I know that Strangerland starts on a wrought emotional footing and becomes progressively overwrought. I know it seems somewhat unsatisfyingly derivative in its allusions to the mystical spirit of 'country' (Peter Weir is a tough comparison). I know it colours its gender portraits with a heavy hand. And I know it paints the popularly essayed dysfunctional family unit into a well worn corner. On the other hand, I know that it has significant and entertaining qualities.
Nicole Kidman gives another of her brave, emotionally raw performances. She is terrific as Catherine, a mother torn between her own hardly tamed, easily confused sexuality and base maternal instinct. That she managed to make me look past her facial and mammarian surgical overhauls was a credit to the truth of her dramatic unravelling. It's good to see Joseph Fiennes back as well, his masculinity saddled by an impotence borne of expectation and frustration, finding only violent relief. Hugo Weaving gives his usual charismatic portrayal as a decently imperfect man. He seems to be more willing as his career extends to bury the self conscious artifice in his craft, and just gets better with age. The screenplay by Michael Kinirons and and Fiona Seres is tough, tight and uncompromisingly tooled.
Kim Farrant has made a visually enticing film, and not stinted on the aural accompaniment. There's a rich conviction to the way both elements present the majestic beauty, danger and harsh permanence of the outback setting. It's a well trodden path in the cinema, from Nic Roeg's Walkabout, through Rolf De Heer's The Tracker, Greg Mclean's Wolf Creek, and up to recent works such as Ivan Sen's Mystery Road and John Curran's Tracks. I think complaints of unoriginality are a little dismissive.

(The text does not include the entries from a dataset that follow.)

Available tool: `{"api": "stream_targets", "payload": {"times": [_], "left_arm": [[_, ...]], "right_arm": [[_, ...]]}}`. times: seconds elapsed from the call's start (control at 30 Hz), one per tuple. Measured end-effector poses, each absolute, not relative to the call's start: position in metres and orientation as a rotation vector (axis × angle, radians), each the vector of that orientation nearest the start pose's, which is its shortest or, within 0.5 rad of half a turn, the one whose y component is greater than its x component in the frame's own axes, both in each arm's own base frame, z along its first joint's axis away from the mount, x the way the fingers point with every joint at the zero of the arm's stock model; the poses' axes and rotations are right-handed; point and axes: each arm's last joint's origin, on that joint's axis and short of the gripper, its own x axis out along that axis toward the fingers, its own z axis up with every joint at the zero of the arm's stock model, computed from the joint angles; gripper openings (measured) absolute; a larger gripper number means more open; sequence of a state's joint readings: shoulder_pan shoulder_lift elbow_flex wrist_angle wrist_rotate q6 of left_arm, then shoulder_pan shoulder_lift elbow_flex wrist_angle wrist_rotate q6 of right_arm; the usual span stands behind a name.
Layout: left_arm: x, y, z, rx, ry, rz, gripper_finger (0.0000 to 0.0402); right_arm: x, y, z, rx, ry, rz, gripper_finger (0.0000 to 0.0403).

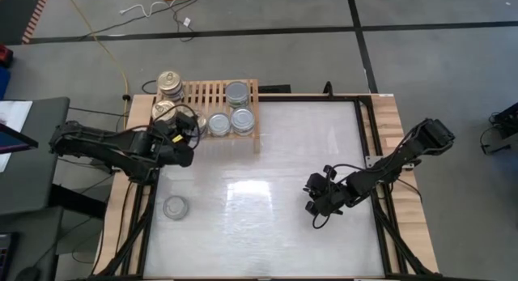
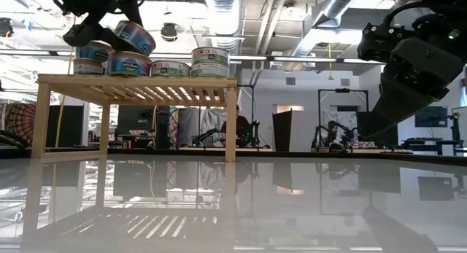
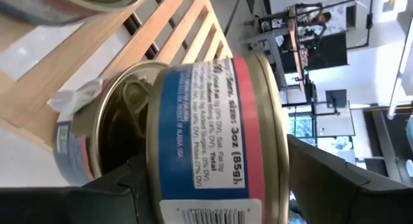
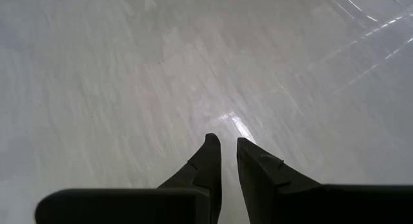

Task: Stack canned seafood by type on shelf
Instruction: Stack the blue tuna can on top of the bottom right blue tuna can on the shelf

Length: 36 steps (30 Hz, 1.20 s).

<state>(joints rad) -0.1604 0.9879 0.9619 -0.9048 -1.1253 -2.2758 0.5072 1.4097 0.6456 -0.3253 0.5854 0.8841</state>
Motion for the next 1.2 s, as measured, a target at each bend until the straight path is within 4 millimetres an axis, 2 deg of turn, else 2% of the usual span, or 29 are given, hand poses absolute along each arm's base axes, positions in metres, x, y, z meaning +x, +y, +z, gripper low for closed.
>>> {"api": "stream_targets", "payload": {"times": [0.2,0.73,1.2], "left_arm": [[0.168,-0.002,0.312,-1.396,-0.495,1.181,0.0268],[0.164,-0.008,0.315,-1.529,-0.309,1.107,0.0268],[0.16,0.002,0.317,-1.497,-0.429,1.16,0.0268]], "right_arm": [[0.217,0.102,0.157,0.26,0.795,-0.453,0.0079],[0.218,0.103,0.157,0.268,0.785,-0.445,0.0079],[0.218,0.103,0.158,0.271,0.782,-0.445,0.0079]]}}
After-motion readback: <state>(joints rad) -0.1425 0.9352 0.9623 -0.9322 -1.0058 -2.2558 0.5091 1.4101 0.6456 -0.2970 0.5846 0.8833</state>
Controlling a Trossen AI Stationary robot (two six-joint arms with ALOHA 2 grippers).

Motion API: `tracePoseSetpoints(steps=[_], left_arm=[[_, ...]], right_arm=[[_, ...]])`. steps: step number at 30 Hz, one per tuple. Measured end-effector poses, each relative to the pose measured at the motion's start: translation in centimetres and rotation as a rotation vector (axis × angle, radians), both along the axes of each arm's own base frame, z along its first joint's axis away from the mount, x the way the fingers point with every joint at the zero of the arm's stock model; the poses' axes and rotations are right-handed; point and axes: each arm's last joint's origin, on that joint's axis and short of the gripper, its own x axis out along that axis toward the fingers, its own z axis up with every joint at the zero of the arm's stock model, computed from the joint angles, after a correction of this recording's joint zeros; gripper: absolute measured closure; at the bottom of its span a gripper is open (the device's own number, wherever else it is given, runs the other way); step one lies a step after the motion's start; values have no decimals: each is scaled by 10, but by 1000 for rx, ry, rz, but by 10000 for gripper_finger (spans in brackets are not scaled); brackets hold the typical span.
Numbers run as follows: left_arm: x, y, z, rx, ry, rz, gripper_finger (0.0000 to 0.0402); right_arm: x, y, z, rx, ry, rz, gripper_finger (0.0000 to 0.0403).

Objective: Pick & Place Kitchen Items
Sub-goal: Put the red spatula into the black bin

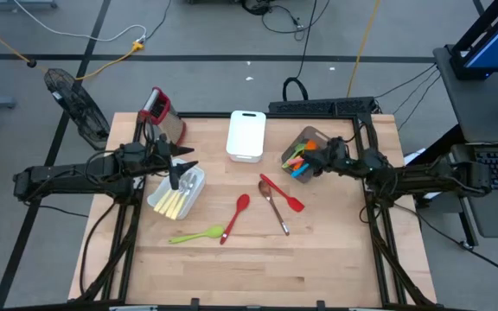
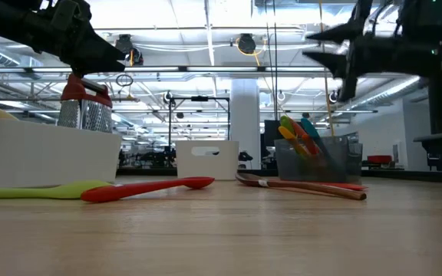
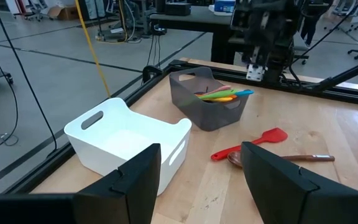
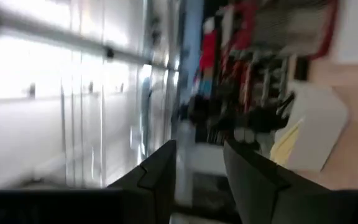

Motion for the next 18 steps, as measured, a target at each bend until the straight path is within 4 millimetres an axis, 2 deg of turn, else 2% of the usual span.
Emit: tracePoseSetpoints(steps=[4, 10, 15, 18], left_arm=[[0, 0, 0, -1, -1, 0, 174], [0, 0, 0, -3, -2, 0, 174], [0, 0, 0, -36, -14, 7, 174], [0, 0, 0, -65, -24, 13, 174]], right_arm=[[15, 9, 24, -215, 5, 109, 288], [37, 21, 62, -527, 91, 170, 303], [48, 31, 82, -764, 193, 224, 308], [53, 37, 87, -866, 241, 262, 308]])
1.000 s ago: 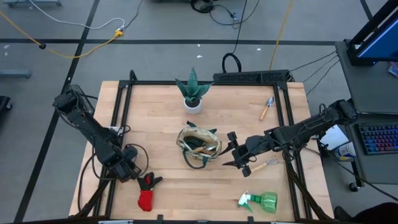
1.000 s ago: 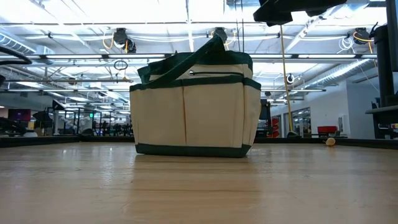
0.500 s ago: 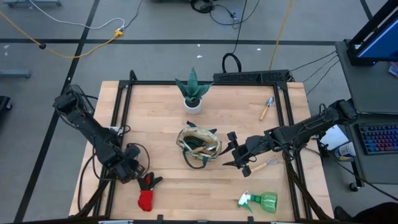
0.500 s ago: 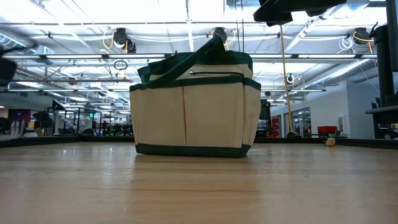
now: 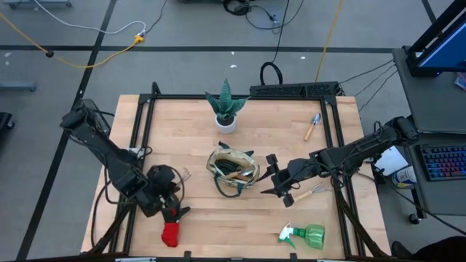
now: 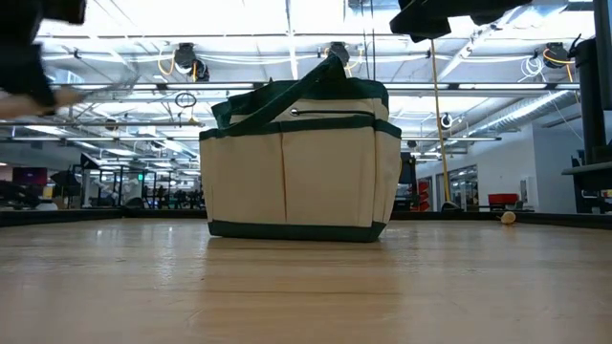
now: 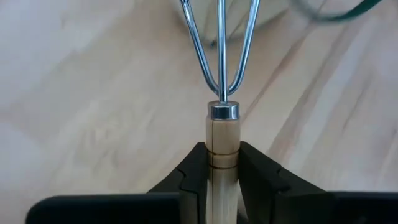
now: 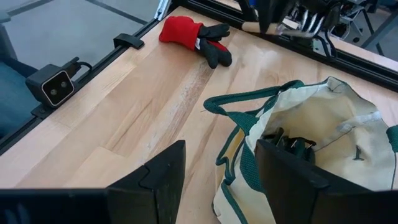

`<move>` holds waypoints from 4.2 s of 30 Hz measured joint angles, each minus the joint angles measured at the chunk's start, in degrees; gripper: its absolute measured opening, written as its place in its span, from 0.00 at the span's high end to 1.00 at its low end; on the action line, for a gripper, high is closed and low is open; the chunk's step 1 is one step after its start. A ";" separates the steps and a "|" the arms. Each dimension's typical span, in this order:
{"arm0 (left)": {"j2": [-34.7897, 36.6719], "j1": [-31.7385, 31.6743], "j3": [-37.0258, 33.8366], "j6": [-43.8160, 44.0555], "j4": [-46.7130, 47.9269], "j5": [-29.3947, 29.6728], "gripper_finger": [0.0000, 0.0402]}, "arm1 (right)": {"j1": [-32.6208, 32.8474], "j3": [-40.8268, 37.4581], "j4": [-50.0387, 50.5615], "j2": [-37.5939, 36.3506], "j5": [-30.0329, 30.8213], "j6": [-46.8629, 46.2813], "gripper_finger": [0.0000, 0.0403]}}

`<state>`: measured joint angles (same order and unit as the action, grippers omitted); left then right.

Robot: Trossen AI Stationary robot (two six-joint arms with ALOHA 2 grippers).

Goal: Pick & Place Garden tools in Gardening bag
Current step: Put the left hand rake into the gardening bag

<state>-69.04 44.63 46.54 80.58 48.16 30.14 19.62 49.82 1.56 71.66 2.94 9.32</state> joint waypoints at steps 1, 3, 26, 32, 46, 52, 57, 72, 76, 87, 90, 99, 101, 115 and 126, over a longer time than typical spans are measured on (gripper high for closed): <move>0.00 -0.55 0.77 -1.87 -0.02 1.12 0.83 | 0.00 0.00 0.00 0.00 -0.01 -0.28 0.54; 0.00 -1.69 1.97 -5.71 -0.33 3.06 0.83 | 0.00 0.00 0.00 0.00 0.00 -1.02 0.54; 0.02 -12.50 3.55 -43.65 -21.39 7.58 0.83 | 0.00 0.00 0.00 0.00 0.00 -1.32 0.54; 0.04 -15.58 3.57 -56.48 -30.08 7.60 0.82 | 0.00 0.00 0.00 0.00 0.00 -1.33 0.54; -0.03 -22.98 3.57 -72.87 -40.37 7.43 0.83 | 0.00 0.00 0.00 0.00 0.00 -1.35 0.54; -2.81 -25.82 3.62 -76.86 -44.13 6.78 0.82 | 0.00 0.00 -0.01 0.00 0.02 -1.36 0.54; -7.05 -27.42 3.62 -80.13 -49.38 5.30 0.82 | 0.00 0.00 -0.02 0.00 0.02 -1.31 0.54; -16.58 -29.87 3.62 -84.97 -55.86 2.82 0.81 | 0.00 0.00 0.00 0.00 0.02 -1.20 0.54; -18.26 -30.67 3.62 -85.09 -55.67 0.56 0.80 | 0.00 0.00 0.00 0.00 0.02 -1.18 0.54; -22.60 -34.02 3.62 -87.55 -54.90 -5.61 0.80 | -0.02 0.00 0.00 0.00 0.02 -1.19 0.54; -22.73 -34.78 3.62 -90.49 -53.83 -7.57 0.80 | -0.01 0.00 0.00 0.00 0.02 -1.18 0.54; -22.71 -37.39 3.62 -95.76 -52.29 -15.99 0.80 | -0.02 0.00 0.00 0.00 0.02 -1.18 0.54; -22.71 -38.35 3.62 -95.76 -51.31 -18.32 0.80 | 0.00 0.00 0.02 0.00 0.02 -1.18 0.54; -22.68 -43.50 3.62 -97.41 -49.53 -27.00 0.80 | -0.02 0.00 0.02 0.00 0.02 -1.18 0.54; -24.13 -44.21 3.72 -101.44 -46.84 -31.91 0.80 | -0.02 0.00 0.00 0.00 0.16 -1.18 0.54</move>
<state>-93.17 0.41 50.26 -20.86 1.32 -1.78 19.59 49.82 1.56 71.66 3.10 8.14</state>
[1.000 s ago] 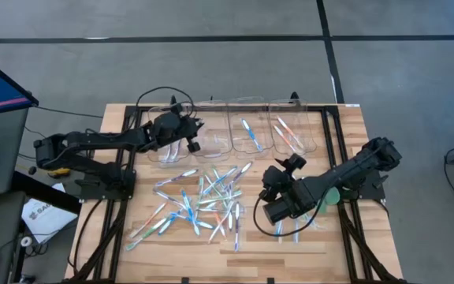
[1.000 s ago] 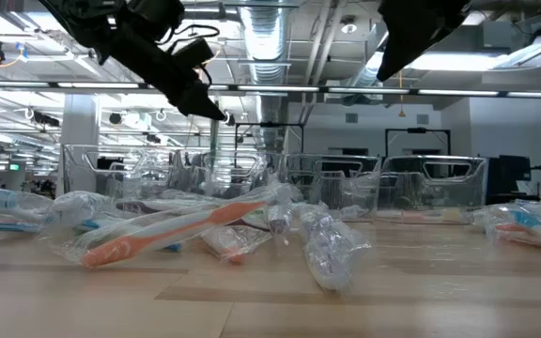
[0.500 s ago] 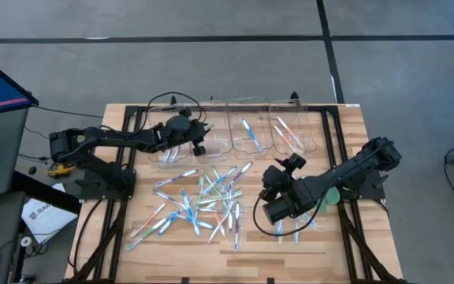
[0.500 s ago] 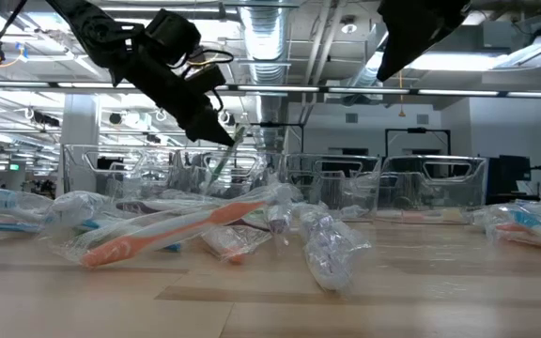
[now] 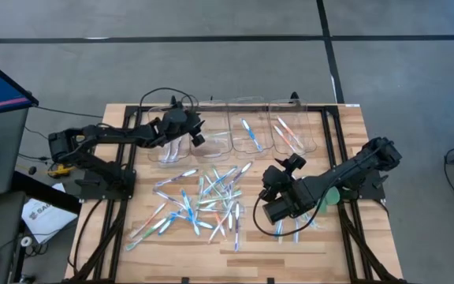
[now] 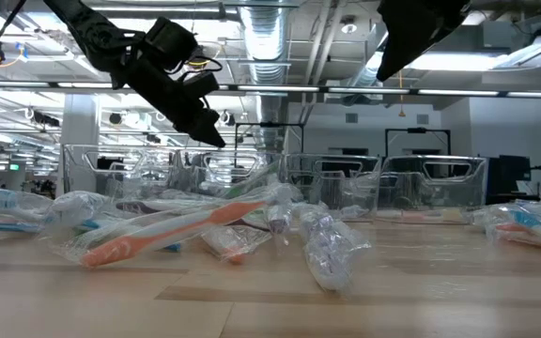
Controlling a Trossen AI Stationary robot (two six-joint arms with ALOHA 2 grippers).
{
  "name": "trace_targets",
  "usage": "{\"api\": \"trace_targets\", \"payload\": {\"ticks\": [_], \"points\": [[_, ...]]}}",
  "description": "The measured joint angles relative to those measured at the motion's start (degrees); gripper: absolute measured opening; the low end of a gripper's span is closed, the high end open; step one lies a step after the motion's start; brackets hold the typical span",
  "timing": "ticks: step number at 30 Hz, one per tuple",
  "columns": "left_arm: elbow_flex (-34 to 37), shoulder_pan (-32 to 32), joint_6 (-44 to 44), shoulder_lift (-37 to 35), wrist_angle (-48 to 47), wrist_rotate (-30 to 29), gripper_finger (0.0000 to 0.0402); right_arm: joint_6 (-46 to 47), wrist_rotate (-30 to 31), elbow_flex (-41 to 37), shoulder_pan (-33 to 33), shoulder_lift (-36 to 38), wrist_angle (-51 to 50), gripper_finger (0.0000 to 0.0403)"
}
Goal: Pick & Place Toothbrushes
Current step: Put the blue toothbrush into the middle right transparent bin
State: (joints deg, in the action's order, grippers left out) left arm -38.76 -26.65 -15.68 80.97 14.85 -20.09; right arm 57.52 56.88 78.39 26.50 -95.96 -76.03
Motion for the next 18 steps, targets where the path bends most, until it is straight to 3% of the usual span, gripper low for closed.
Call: {"api": "trace_targets", "payload": {"ticks": [8, 18], "points": [[0.0, 3.0, 0.1, -1.1, 0.0, 0.1, 0.0149, 0.0, 0.0, 0.0, 0.0, 0.0, 0.0, 0.0246], [0.0, 12.1, -0.5, -10.4, -0.1, 0.4, 0.013, 0.0, 0.0, 0.0, 0.1, 0.0, 0.0, 0.0246]]}}
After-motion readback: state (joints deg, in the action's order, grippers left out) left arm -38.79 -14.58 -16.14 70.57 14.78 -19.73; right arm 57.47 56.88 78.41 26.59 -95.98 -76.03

Farrant wants to draw thematic parallels between the inviolate spirit of the natural world and unfettered human desire as represented by the unbridleable lust of Maddison Brown's 15 year old Lily. As such, Strangerland is a big, gutsy effort for a first time filmmaker, it's just that she throws too much of everything at it where some restraint, some loosening of the suffocating trauma, and dare I say a touch of humour would have served the film and its tortured characters well. I'll be looking out keenly for her next film, fingers crossed she gets to make it.